Sabemos poco de este hombre del Evangelio de hoy. Pero tenemos su nombre y su estatura: se llama Zaqueo y era bajito. También nos dice el relato bíblico que no tenía buena fama: era rico y prestamista. Quizás era un hombre solo, o quizás sin nadie con quien compartir sus bienes.
Pero podemos añadir algo más: Zaqueo era curioso. Ve el remolino de gente en torno a alguien que habla y quiere verle. Hace el truco: se adelanta y se sube a un árbol. Cuando se acerca Jesús, Zaqueo mira con curiosidad. Pero es identificado por el Maestro, que le manda: «Zaqueo, baja, que hoy me alojaré en tu casa».

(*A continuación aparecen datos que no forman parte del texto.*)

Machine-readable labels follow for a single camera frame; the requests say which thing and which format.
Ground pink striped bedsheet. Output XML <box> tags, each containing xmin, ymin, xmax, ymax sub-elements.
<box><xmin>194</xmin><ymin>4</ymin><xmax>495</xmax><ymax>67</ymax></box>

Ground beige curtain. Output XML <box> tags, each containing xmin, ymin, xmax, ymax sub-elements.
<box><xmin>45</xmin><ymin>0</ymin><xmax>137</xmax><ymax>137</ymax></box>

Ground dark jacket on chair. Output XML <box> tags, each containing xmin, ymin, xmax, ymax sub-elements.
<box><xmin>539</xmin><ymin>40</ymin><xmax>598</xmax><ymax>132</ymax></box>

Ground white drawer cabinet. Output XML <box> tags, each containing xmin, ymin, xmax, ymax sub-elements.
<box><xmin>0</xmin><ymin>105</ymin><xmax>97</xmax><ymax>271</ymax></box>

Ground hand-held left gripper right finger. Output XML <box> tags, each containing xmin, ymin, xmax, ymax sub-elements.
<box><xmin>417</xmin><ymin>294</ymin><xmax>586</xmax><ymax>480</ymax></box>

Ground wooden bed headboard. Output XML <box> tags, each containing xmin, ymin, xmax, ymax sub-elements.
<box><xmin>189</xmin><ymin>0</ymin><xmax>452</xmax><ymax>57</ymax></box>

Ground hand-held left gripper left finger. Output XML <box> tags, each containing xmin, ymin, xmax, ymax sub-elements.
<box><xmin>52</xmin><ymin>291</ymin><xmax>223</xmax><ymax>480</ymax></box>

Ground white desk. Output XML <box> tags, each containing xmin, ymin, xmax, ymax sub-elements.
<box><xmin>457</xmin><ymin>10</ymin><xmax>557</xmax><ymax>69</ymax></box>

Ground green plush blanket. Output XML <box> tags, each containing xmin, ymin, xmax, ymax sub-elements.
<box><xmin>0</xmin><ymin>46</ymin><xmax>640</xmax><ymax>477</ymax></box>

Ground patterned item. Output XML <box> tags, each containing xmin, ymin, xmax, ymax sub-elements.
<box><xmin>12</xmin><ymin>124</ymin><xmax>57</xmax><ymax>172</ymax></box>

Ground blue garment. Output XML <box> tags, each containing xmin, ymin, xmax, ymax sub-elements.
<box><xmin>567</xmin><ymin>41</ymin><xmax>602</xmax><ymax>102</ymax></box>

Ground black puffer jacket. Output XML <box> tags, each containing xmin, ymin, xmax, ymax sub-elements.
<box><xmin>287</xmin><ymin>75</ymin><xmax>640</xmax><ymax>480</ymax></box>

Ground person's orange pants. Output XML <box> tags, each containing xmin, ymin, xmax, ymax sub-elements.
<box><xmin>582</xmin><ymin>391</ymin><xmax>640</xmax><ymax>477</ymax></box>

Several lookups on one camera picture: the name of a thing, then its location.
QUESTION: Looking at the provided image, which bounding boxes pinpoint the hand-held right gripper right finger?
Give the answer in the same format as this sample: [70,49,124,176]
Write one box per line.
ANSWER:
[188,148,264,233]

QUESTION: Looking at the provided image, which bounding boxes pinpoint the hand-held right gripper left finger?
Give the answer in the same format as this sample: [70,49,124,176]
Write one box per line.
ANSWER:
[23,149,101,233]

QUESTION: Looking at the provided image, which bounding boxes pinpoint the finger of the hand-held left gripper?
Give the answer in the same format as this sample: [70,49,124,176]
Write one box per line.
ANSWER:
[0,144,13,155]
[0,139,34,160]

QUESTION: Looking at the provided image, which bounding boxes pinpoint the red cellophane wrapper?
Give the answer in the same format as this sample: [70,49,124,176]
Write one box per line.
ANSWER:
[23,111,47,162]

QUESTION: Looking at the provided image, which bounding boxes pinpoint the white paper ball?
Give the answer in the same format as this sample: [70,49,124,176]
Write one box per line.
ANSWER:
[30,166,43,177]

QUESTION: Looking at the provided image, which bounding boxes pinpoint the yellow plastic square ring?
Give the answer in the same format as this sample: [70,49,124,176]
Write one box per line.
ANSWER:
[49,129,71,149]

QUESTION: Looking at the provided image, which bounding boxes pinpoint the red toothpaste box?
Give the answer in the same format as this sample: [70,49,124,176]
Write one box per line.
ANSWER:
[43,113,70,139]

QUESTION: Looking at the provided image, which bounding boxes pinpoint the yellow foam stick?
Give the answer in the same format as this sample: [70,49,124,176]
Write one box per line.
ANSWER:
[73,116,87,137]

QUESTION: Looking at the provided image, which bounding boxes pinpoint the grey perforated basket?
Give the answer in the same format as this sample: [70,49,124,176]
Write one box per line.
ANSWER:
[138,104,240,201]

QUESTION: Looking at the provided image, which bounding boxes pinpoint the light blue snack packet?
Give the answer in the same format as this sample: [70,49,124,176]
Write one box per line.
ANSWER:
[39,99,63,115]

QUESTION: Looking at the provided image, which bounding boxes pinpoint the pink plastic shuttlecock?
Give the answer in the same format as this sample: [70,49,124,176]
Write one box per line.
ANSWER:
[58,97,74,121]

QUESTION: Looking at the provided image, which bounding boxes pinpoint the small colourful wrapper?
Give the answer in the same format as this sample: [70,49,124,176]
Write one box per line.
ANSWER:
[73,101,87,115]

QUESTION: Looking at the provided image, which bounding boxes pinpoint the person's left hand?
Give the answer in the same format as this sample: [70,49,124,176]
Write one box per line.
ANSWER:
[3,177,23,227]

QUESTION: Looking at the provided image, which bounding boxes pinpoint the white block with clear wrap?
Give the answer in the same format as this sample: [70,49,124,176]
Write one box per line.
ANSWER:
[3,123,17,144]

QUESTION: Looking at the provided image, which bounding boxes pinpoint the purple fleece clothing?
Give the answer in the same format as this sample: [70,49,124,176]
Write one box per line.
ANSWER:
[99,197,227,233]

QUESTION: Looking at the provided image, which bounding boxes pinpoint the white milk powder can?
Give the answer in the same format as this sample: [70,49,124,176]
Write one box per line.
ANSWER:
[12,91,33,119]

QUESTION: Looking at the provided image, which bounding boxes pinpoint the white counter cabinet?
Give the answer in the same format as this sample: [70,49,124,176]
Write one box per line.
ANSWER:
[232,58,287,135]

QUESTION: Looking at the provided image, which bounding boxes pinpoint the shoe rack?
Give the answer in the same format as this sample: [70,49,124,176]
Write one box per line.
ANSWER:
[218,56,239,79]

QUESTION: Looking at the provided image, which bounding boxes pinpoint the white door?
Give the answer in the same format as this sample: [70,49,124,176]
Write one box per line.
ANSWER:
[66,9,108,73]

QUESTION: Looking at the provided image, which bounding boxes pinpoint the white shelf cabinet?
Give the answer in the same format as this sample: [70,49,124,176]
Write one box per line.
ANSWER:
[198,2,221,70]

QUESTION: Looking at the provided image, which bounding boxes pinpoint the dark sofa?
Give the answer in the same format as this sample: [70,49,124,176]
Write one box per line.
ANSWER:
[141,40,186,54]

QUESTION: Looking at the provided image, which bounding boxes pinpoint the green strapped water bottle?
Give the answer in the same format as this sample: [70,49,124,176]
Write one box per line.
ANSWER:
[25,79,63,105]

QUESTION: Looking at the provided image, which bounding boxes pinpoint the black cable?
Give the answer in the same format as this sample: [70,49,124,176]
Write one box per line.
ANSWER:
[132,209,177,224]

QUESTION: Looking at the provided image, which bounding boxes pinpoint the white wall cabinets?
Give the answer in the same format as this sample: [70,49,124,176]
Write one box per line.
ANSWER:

No nos dice el Evangelio como se le quedó la cara a aquel hombre bajito. Pero seguro que miraría con cierto orgullo hinchando el pecho y diría para sí: aquel al que todos queréis ver, yo hoy le alojo en mi casa.
Se disparan las envidias: «¿cómo come el Maestro con pecadores?». Pero Jesús de nuevo se afianza en su proyecto: «he venido a buscar a los que están perdidos». Y traspasa el dintel de la casa de Zaqueo, pero sobre todo se adentra en su corazón.
La soledad de aquel hombre quedo rota. Y se conmueve su vida ante la mirada de Jesús. Quizás hacía tiempo que nadie miraba a aquel hombre de baja estatura con una mirada de cariño. Acostumbrado a ser visto desde arriba y con desprecio, de pronto se siente contemplado cara a cara y con cariño.
Y se provoca el cambio. Queda desarmado en su egoísmo: se le abre el corazón y se le abre, también, lo que había sido su afán, la bolsa del dinero. Y exclama: «¡Daré la mitad de mis bienes a los pobres! ¡Restituiré cuatro veces a quien robé!».
Y de nuevo Jesús se complace y piropea la actitud de Zaqueo: «¡Hoy ha entrado la salvación en esta casa!».
Y de pronto Zaqueo se ve engrandecido: no ha crecido su talla, pero ha aumentado el valor de su vida. Ahora tiene sentido vivir, ha sido contemplado y amado por el Señor.
Desde entonces, la historia de Zaqueo, es la historia de un «pequeño gran hombre». De un santo sin peana.